THE INPUT:
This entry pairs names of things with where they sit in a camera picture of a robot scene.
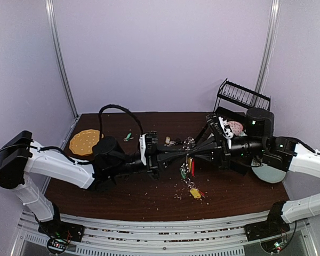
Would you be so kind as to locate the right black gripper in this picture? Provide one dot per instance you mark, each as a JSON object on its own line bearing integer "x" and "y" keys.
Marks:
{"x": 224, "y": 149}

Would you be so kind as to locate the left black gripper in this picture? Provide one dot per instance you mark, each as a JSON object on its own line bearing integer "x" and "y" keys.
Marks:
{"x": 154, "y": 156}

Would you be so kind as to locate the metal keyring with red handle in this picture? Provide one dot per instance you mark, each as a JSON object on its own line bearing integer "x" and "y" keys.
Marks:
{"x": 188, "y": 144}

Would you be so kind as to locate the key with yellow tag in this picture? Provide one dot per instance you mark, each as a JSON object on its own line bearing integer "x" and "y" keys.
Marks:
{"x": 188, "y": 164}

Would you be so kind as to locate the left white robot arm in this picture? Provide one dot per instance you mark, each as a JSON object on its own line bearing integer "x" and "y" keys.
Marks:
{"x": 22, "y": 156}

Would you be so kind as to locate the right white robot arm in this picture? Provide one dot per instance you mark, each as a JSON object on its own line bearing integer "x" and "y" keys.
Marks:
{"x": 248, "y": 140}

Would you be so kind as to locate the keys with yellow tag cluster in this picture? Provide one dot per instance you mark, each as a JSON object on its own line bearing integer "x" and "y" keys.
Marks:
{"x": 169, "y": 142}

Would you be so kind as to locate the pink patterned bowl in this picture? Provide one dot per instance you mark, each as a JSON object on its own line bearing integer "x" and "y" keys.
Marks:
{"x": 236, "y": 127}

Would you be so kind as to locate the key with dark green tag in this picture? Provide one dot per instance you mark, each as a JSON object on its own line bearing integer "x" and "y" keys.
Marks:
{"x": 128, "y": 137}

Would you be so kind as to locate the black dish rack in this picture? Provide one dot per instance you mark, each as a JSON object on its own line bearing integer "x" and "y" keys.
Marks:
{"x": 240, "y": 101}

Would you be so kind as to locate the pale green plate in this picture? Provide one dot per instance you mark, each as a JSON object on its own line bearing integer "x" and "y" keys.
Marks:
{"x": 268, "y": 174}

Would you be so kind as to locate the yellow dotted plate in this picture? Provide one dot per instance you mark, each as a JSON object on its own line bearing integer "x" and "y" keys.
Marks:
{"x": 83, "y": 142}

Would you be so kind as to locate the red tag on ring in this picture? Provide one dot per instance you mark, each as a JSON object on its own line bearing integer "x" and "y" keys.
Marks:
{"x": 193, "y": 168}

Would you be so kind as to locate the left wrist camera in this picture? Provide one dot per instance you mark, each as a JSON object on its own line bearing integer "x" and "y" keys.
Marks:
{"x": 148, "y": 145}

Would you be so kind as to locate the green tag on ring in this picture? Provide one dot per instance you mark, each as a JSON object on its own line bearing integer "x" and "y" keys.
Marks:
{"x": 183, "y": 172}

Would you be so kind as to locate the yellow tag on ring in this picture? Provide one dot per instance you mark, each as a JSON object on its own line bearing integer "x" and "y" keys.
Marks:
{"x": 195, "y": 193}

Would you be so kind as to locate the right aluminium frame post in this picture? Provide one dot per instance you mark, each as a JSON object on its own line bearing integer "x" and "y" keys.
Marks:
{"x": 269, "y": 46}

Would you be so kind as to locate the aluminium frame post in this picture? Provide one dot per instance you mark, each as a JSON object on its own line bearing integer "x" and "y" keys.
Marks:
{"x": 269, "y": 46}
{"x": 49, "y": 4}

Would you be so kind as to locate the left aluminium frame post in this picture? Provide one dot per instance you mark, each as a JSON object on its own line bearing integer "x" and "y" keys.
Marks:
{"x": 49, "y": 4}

==

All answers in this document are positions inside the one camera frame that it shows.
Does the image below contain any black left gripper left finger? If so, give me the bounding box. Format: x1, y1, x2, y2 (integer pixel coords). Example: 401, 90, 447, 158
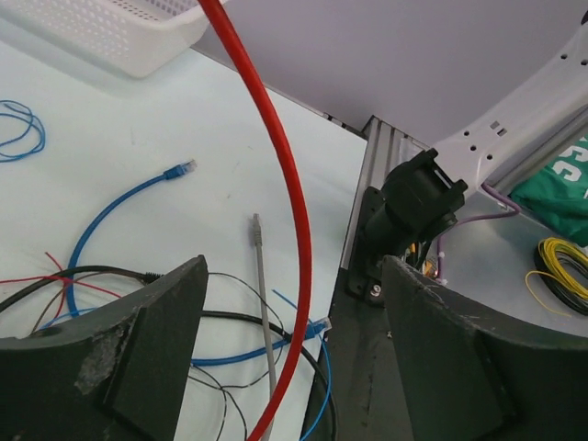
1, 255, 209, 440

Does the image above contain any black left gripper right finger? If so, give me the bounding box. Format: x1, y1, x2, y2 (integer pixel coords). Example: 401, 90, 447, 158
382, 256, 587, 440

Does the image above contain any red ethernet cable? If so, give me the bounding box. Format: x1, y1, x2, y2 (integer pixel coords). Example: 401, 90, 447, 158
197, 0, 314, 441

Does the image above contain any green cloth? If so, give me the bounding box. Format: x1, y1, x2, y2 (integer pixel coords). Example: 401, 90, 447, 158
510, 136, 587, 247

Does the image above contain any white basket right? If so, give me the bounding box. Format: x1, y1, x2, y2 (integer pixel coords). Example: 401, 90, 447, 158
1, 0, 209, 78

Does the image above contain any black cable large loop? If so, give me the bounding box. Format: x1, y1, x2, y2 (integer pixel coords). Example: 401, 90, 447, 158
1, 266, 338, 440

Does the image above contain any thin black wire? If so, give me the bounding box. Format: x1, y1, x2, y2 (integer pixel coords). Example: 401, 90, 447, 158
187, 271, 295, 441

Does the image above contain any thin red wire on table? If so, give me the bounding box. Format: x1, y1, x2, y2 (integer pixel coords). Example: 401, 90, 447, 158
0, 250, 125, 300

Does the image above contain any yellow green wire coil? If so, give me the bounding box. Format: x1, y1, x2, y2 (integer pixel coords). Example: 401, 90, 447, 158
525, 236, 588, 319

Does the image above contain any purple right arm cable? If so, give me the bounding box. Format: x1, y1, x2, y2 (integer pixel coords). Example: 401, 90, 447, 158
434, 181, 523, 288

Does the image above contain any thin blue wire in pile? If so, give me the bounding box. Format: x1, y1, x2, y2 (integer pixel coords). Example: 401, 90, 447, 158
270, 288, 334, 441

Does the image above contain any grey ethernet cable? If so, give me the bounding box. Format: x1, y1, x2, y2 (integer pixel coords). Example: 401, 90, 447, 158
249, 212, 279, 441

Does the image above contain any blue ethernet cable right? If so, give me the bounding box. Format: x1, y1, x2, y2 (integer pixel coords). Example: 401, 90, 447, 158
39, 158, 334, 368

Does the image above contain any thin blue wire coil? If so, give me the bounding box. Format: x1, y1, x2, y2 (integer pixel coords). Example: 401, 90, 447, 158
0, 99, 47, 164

ASSIGNMENT:
In the entries above, find each line that includes the string "with" and copy it.

WRITTEN REPLY:
This entry pairs names of things with where they sit in a camera picture of a robot scene.
Would you be so kind as to locate the metal keyring with red handle in this picture? Provide one dot per instance you mark, each as a JSON object on its own line bearing integer "x" and "y" keys.
Would you be so kind as to locate the key with yellow tag in this picture? Provide one dot per instance you mark, each as a JSON object on its own line bearing integer "x" and "y" keys.
Would you be so kind as to locate the keys with yellow tag cluster in this picture? Provide one dot per instance you mark, each as a JSON object on its own line bearing integer "x" and "y" keys.
Would you be so kind as to locate the key with dark green tag in this picture? Provide one dot per instance you mark, each as a JSON object on its own line bearing integer "x" and "y" keys.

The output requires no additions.